[Stored items]
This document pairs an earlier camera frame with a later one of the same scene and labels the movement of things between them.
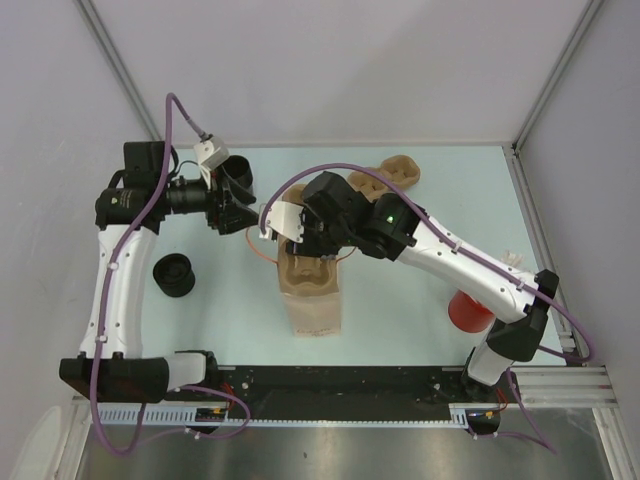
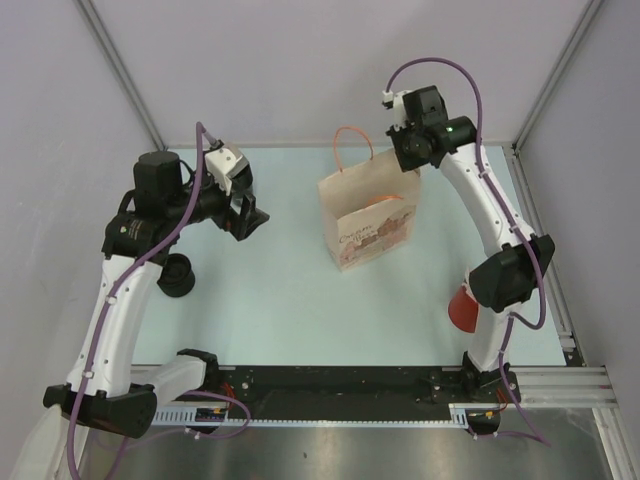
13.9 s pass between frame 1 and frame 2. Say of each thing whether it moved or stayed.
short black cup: stayed
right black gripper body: moved
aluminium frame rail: stayed
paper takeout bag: moved
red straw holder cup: stayed

## What the task asks
Leave the pictures out and write out every entry exactly as given.

## Task solution
This document pairs an earlier camera frame with a later one of the same scene and labels the movement of things between them.
13.9 s pass between frame 1 and frame 2. Say of each thing whether it moved or stayed.
short black cup: stayed
right black gripper body: moved
aluminium frame rail: stayed
paper takeout bag: moved
red straw holder cup: stayed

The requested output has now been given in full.